### Assignment
Look through the records below for the line holding "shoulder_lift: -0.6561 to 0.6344". Write it out exactly, with each following line through the line holding "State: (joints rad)".

### Supplied material

BEGIN

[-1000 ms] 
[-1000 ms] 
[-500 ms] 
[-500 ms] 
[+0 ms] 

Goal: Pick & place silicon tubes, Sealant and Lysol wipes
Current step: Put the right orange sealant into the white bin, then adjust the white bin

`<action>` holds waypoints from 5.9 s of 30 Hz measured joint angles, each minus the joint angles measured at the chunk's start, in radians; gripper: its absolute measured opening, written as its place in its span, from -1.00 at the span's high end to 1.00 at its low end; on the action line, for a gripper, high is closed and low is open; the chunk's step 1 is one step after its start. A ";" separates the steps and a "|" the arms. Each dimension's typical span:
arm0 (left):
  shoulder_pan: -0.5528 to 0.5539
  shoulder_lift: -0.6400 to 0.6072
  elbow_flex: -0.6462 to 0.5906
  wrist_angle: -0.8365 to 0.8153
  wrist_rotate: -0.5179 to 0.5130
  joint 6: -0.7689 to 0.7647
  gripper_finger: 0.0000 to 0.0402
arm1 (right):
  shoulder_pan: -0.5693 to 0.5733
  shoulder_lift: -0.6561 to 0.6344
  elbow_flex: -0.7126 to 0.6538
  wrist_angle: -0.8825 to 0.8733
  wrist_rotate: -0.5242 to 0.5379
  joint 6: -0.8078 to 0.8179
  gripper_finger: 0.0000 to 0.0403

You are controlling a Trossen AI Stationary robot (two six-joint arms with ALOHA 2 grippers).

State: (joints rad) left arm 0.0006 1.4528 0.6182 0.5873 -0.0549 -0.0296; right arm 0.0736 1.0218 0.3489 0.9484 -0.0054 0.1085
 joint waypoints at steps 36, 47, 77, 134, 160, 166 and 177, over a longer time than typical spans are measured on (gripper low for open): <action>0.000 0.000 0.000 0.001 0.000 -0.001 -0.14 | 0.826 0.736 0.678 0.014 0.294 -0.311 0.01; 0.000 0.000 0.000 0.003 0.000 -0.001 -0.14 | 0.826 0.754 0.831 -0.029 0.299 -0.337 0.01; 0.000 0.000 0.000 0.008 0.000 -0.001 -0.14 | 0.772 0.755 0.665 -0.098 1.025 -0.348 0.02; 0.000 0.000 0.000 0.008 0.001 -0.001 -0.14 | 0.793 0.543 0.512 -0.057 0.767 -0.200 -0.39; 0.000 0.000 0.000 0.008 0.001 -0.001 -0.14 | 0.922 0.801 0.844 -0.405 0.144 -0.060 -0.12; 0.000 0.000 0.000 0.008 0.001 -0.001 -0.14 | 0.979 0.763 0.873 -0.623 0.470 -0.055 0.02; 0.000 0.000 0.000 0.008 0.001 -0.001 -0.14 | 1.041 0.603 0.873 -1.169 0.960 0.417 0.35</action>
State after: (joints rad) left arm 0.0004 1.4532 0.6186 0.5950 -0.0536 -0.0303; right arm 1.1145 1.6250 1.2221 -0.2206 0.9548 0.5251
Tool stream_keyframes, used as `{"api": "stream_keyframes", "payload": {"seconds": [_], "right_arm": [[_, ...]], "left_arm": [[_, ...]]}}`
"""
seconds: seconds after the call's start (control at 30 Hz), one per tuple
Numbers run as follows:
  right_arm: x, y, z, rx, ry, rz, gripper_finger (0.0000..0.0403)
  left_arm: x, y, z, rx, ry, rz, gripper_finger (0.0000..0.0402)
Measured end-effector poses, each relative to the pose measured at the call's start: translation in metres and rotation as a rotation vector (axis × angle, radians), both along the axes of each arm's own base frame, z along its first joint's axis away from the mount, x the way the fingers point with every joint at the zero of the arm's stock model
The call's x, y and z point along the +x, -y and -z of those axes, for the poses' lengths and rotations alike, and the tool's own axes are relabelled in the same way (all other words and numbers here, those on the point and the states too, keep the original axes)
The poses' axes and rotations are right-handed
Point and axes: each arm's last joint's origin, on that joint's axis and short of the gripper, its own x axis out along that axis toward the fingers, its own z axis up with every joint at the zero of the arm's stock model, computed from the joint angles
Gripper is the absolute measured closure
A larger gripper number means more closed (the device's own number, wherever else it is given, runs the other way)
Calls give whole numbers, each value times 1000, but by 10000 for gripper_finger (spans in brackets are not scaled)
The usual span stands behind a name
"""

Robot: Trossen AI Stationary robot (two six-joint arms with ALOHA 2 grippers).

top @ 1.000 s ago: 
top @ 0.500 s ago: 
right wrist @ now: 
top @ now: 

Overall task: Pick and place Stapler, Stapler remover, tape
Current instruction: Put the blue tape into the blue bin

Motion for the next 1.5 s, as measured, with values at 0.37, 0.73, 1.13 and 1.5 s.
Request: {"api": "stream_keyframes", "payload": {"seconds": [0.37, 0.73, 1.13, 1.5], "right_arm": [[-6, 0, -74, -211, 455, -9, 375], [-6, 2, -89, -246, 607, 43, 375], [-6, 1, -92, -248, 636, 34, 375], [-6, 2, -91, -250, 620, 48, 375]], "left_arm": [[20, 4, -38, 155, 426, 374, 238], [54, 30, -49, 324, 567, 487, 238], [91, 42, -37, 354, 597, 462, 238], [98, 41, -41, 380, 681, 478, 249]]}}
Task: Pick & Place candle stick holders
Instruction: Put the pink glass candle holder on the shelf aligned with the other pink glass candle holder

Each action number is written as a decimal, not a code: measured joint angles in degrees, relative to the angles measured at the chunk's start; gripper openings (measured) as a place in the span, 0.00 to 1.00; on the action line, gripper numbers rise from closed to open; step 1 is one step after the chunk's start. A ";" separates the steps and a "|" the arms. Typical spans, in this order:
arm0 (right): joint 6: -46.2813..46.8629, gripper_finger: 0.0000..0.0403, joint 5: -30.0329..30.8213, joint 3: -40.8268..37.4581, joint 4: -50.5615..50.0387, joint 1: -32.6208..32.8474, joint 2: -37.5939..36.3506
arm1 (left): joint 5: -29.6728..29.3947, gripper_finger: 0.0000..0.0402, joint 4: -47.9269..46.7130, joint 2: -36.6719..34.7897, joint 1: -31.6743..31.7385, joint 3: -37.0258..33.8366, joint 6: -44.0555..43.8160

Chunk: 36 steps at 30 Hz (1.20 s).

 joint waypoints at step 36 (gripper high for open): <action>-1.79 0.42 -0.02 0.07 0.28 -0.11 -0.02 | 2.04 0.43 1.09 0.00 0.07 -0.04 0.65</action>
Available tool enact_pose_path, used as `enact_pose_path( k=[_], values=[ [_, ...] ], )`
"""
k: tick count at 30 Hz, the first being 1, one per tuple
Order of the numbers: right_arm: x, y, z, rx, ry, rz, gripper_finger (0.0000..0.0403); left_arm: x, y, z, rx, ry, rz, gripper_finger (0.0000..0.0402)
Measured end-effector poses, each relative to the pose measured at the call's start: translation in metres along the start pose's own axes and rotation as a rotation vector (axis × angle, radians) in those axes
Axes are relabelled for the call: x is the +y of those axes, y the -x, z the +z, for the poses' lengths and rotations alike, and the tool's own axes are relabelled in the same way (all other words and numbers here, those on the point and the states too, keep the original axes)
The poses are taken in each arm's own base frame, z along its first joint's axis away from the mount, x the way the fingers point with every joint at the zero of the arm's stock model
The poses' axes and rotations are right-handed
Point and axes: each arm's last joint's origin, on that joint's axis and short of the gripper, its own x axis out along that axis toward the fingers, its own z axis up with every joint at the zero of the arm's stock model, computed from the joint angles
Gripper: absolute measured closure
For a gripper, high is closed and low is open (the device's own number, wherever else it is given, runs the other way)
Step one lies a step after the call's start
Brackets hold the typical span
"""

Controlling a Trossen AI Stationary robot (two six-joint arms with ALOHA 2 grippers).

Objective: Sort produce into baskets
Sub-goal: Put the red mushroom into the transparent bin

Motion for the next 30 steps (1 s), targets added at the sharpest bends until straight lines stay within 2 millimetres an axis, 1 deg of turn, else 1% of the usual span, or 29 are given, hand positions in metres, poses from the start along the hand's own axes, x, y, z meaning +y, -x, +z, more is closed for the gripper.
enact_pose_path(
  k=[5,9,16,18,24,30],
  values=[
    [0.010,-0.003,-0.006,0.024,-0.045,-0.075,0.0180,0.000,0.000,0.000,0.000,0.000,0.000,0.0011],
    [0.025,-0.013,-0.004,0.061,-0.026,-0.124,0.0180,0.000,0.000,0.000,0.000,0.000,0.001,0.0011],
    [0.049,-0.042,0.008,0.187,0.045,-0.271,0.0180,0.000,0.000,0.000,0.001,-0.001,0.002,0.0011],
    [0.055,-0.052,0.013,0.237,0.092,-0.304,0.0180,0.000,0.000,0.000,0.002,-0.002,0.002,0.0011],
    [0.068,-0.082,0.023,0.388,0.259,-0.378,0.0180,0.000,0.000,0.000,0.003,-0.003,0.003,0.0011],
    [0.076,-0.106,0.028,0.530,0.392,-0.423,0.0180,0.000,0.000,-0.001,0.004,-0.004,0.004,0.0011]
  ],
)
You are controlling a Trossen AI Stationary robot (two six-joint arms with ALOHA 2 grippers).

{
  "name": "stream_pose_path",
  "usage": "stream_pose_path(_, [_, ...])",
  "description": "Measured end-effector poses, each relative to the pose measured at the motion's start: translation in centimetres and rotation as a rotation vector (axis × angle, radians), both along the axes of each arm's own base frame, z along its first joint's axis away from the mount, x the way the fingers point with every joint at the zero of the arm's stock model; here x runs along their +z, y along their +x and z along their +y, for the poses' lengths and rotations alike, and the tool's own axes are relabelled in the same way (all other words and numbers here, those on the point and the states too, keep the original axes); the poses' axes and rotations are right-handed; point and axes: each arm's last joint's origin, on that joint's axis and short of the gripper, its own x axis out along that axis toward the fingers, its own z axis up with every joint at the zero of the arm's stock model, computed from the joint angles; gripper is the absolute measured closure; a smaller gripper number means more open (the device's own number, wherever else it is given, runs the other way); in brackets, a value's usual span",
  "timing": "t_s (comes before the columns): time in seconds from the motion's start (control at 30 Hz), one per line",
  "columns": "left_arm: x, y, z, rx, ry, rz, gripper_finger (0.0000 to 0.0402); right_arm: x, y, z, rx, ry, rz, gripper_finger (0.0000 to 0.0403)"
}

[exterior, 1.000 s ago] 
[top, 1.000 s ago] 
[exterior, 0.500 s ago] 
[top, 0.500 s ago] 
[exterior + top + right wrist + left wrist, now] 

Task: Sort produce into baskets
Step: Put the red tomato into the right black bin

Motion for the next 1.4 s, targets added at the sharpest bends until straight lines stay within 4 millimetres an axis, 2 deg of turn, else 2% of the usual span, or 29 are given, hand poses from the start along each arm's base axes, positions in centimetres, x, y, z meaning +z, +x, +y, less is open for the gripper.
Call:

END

### Output for this task
  shoulder_lift: -0.6561 to 0.6344
  elbow_flex: -0.7126 to 0.6538
  wrist_angle: -0.8825 to 0.8733
  wrist_rotate: -0.5242 to 0.5379
  joint 6: -0.8078 to 0.8179
  gripper_finger: 0.0000 to 0.0403

You are controlling a Trossen AI Stationary robot (two six-joint arms with ALOHA 2 grippers).

State: (joints rad) left arm 0.0006 1.4528 0.6182 0.5873 -0.0549 -0.0296; right arm 0.0736 1.0218 0.3489 0.9484 -0.0054 0.1085

The output given here is complete.